Chase Lawler (no relation to Dr. Chase Meridian, though both are paid members of the Stupid Names Society) is a low-key rock musician, too committed to the music, man, to grab the brass ring of superstardom. He has seen the pitfalls of that lifestyle firsthand, dude, through his metal-god-turned-meth-addict brother, and no way is he going down that road, so would you like to take a flyer for his upcoming show? He’s opening for a Christian jam band at this weekend’s farmers’ market and its going to be the bomb, let me tell you.

At least he spelt my name right, which is an improvement over most of these I get.

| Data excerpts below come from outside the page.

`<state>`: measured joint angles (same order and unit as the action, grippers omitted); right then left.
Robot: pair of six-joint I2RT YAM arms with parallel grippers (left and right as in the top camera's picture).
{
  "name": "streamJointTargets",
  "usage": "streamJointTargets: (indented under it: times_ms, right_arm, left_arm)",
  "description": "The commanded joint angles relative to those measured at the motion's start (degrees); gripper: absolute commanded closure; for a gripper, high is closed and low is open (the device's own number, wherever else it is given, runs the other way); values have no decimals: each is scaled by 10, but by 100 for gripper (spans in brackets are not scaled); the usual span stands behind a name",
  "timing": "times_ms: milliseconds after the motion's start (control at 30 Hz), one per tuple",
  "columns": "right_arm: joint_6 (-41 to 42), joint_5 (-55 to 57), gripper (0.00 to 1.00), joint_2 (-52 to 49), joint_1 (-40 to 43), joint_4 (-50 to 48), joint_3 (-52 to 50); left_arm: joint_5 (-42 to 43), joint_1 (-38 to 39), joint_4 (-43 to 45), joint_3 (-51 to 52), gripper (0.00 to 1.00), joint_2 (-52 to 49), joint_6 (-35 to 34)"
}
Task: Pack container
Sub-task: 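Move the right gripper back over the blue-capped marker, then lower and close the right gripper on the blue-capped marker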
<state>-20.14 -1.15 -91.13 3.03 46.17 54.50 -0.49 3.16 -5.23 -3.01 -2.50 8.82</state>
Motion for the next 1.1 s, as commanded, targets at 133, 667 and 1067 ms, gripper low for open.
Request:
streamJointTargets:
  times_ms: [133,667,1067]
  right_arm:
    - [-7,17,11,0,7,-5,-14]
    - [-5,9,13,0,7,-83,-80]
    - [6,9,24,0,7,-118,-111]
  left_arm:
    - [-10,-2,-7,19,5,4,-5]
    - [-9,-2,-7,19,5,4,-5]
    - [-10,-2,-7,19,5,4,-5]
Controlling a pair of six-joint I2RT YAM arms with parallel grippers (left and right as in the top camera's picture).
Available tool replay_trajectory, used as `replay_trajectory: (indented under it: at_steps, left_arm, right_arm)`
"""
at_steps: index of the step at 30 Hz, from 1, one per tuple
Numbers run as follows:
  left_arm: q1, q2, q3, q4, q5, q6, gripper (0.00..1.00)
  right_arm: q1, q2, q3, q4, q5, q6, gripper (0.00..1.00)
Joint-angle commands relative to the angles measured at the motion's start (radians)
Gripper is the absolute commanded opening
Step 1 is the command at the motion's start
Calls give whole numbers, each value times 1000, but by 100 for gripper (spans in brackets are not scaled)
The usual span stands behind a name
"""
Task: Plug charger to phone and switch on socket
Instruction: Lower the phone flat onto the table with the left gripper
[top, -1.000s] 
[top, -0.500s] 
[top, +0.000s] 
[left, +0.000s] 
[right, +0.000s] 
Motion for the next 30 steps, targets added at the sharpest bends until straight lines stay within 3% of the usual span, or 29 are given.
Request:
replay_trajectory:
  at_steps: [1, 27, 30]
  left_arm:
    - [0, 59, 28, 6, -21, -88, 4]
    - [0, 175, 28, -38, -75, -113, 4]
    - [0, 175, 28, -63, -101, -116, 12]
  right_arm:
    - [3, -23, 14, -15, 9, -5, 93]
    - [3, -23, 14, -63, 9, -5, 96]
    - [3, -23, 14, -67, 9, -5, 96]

Lawler’s estranged singer girlfriend is less enthusiastic about artistic integrity as expressed though a diet of ramen noodles and boxed wine, and takes a first class ticket on the Courtney Love Express to self-destructive excess. Her cravings get her tangled up with some shady characters, leaving the besotted Chase with no choice but to consult a not-sinister-at-all “wizard” for assistance.

The wizard (who has no ulterior motives, honest) offers to help Chase get the supernatural help he needs to rescue his junkie lover, help which can only be summoned with THE POWER OF ROCK…

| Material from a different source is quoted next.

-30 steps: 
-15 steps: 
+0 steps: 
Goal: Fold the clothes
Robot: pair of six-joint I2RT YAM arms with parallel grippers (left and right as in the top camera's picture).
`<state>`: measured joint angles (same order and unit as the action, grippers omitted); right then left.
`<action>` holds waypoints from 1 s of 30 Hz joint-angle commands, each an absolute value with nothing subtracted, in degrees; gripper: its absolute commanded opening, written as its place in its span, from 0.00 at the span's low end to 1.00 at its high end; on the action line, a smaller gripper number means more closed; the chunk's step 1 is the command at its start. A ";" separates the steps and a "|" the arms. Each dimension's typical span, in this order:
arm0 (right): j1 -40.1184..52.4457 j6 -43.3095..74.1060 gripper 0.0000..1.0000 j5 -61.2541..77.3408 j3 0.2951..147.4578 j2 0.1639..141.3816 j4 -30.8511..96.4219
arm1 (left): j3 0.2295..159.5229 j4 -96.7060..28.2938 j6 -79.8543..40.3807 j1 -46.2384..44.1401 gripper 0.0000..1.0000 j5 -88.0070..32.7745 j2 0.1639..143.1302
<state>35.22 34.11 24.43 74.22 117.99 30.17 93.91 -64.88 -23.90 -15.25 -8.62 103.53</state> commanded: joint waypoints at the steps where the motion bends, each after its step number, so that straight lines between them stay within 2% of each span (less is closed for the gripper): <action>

Chase’s heavy shredding conjures up the “Wild Huntsman,” a mythical baddie Chase’s grandmother once warned him about when he was a child. (This would explain why the summoning ritual to find my missing car keys, conducted with a wax paper and comb kazoo, conjured up the Monster Who Eats Bad Little Boys Named Andrew Who Cross the Street Without Looking Both Ways.)

In a totally unexpected and novel turn of events, the Huntsman demands a steep, yet vague, price for his assistance. Chase isn’t happy about it, but the totally on the up-and-up wizard poo-poos his concerns and helps outfit chase in an Unholy Thrall of The Wild Huntsman designer ensemble (featuring the requisite spikes, tassels, and oversized shoulder pads) he just happened to have lying around his apartment.

The Huntsman’s price turns out to be the privilege of following Manhunter around, tossing around metaphors about rabbits being hunted while occasionally killing the people that Chase alternates between beating up and protecting from being eaten by demonic hounds.   Chase also discovers that in order to defeat the Huntsman, he must become the Huntsman, though it is also shown that a bunch of inner city residents rushing to their windows for a peek can make the entity explode in a giant mushroom cloud.  Hey, you take whatever advantage you can get when facing against ponytailed 1990s spiritual evil.

If the above synopsis sounds more than a little familiar, it’s probably because it is. From the costume, to the thematic exploration of unholy pacts and spiritual corruption, to the artwork that apes Erik Larsen’s early efforts to ape Todd McFarlane, the 1994 incarnation of Manhunter is for all intents and purposes Spawn retooled for the PG-13 confines of the DC Universe…a shameless bit of pandering that lacked the mercenary clarity of the (already derivative) source material.

To paraphrase Harry S Truman, “People would rather read a shitty Image book than read an opportunistic attempt to mimic a shitty Image book.” As such an attempt, the post-Zero Hour incarnation of Manhunter is a tragic artifact of a tragic age, and a textbook example of Nobody’s Favorite.